In other words, 1 John 4:7-10 is telling us precisely that God has put us in a place where we can love (relationship with Him, v8), and has given us the ability to love through new birth (v7). But our “love engine” will begin to sputter and die if we don’t fill it with the fuel of love – and he has given us the fuel: meditating on God’s example of love in sending Jesus to die for us. Some of us are experiencing a coldness of heart, a hardening that has come because we have been looking not on Christ, but our own sin, or on the sins of others. This coldness can go on, or it can stop – if we only humble ourselves, resolve not to blame our circumstances, and drink deep of God’s love in Christ.

This is extremely important. Many of us think that the work of Christ on the cross is basics for young Christians. It is the ABC’s for babies.

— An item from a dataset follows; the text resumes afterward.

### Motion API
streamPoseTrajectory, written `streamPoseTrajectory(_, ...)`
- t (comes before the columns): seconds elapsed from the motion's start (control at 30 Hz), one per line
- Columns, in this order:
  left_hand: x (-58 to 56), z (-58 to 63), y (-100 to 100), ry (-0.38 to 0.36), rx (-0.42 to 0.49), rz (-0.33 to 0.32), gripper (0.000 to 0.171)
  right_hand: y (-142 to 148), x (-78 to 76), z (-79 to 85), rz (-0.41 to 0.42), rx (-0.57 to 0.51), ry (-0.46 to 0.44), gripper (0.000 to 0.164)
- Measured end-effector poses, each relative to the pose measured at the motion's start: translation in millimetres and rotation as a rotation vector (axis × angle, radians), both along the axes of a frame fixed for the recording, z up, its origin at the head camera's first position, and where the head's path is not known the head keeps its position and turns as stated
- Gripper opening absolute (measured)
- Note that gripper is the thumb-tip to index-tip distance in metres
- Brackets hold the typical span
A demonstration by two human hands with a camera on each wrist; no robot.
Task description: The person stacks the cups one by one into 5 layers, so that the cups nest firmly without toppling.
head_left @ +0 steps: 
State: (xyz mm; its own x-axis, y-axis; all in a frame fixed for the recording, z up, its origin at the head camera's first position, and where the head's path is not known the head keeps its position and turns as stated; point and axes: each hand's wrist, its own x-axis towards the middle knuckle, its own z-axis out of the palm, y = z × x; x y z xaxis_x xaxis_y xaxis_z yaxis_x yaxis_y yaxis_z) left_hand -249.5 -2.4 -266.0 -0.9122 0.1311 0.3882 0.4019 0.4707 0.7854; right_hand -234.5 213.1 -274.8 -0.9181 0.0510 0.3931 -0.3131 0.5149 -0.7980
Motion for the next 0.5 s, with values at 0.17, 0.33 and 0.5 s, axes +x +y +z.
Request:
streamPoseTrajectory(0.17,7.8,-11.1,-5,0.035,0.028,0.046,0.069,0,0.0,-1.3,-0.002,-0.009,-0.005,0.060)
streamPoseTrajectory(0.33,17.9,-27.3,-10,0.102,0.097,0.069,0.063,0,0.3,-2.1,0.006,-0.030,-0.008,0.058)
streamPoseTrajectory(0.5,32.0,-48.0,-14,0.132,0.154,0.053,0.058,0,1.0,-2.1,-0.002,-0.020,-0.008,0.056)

But in fact, God is saying to us in His word that the longer you are in the faith, the larger the shadow of the cross must loom over your life, and you will begin to grow more and more aware of how great the love of God truly is. If you depart from the cross, you will forget what love looks like. Have you not experienced this? Older believers and younger, when you begin to lose affection for God, can it be said that you were meditating on the riches of his love on the cross? The Gospel is the ABC’s of the Christian life – except not just the beginning, because just like our English ABC’s, without the ABC’s of the Gospel, the Christian life would not have any words, any language, any expression.

Could we with ink the ocean fill, and were the skies of parchment made Were every stalk on earth a quill, and every man a scribe by trade: To write the love of God above, would drain the ocean dry Nor could the scroll contain the whole, though stretched from sky to sky!

3. Questions to Ponder

  • What relationship have you placed above Jesus? Do you value your family or loved ones’ opinions more than Jesus? Jesus must be seen as Lord in the way you love him!
  • Have you ceased to meditate on the Gospel? Remember that you are depriving yourself of the fuel of love. For love to remain fervent, we must constantly look to Jesus, our sacrificial saviour. Who cannot be moved when they see his infinite love?
  • Ask Christ to grow your love for him so that you truly see that nothing compares to him.
    _____________

1 For further study, here are some recommended resources: What Jesus Demands from the World, John Piper; Desiring God, John Piper.